## Given data
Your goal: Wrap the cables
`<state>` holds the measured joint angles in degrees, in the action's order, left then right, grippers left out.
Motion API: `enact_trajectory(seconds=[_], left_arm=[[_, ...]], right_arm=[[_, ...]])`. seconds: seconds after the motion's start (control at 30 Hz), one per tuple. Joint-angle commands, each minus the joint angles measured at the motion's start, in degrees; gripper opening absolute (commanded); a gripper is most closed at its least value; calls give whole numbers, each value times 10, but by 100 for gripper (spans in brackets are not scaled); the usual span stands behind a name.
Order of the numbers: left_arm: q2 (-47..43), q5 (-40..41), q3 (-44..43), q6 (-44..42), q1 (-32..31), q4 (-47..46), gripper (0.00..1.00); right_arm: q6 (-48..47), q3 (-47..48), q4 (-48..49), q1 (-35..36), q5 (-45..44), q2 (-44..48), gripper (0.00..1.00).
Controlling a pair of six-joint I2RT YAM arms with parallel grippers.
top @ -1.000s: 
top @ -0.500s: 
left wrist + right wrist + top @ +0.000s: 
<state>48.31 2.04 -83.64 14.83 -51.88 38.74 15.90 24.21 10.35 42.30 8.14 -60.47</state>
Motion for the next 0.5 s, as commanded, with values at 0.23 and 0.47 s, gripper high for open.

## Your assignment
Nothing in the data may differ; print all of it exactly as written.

## Response
Your goal: Wrap the cables
`<state>` holds the measured joint angles in degrees, in the action's order, left then right, grippers left out.
Motion API: `enact_trajectory(seconds=[_], left_arm=[[_, ...]], right_arm=[[_, ...]])`. seconds: seconds after the motion's start (control at 30 Hz), one per tuple. Joint-angle commands, each minus the joint angles measured at the motion's start, in degrees; gripper opening absolute (commanded); a gripper is most closed at its least value; calls give whole numbers, each value times 10, but by 100 for gripper (spans in brackets are not scaled); the usual span stands behind a name.
Order of the numbers: left_arm: q2 (-47..43), q5 (-40..41), q3 (-44..43), q6 (-44..42), q1 (-32..31), q4 (-47..46), gripper (0.00..1.00); right_arm: q6 (-48..47), q3 (-47..48), q4 (-48..49), q1 (-35..36), q5 (-45..44), q2 (-44..48), gripper (0.00..1.00).
Controlling a pair of six-joint I2RT YAM arms with parallel grippers.
top @ -1.000s: 
top @ -0.500s: 
left wrist + right wrist + top @ +0.000s: 
<state>48.31 2.04 -83.64 14.83 -51.88 38.74 15.90 24.21 10.35 42.30 8.14 -60.47</state>
Motion for the next 0.5 s, as commanded, with values at 0.23 and 0.47 s, gripper high for open.

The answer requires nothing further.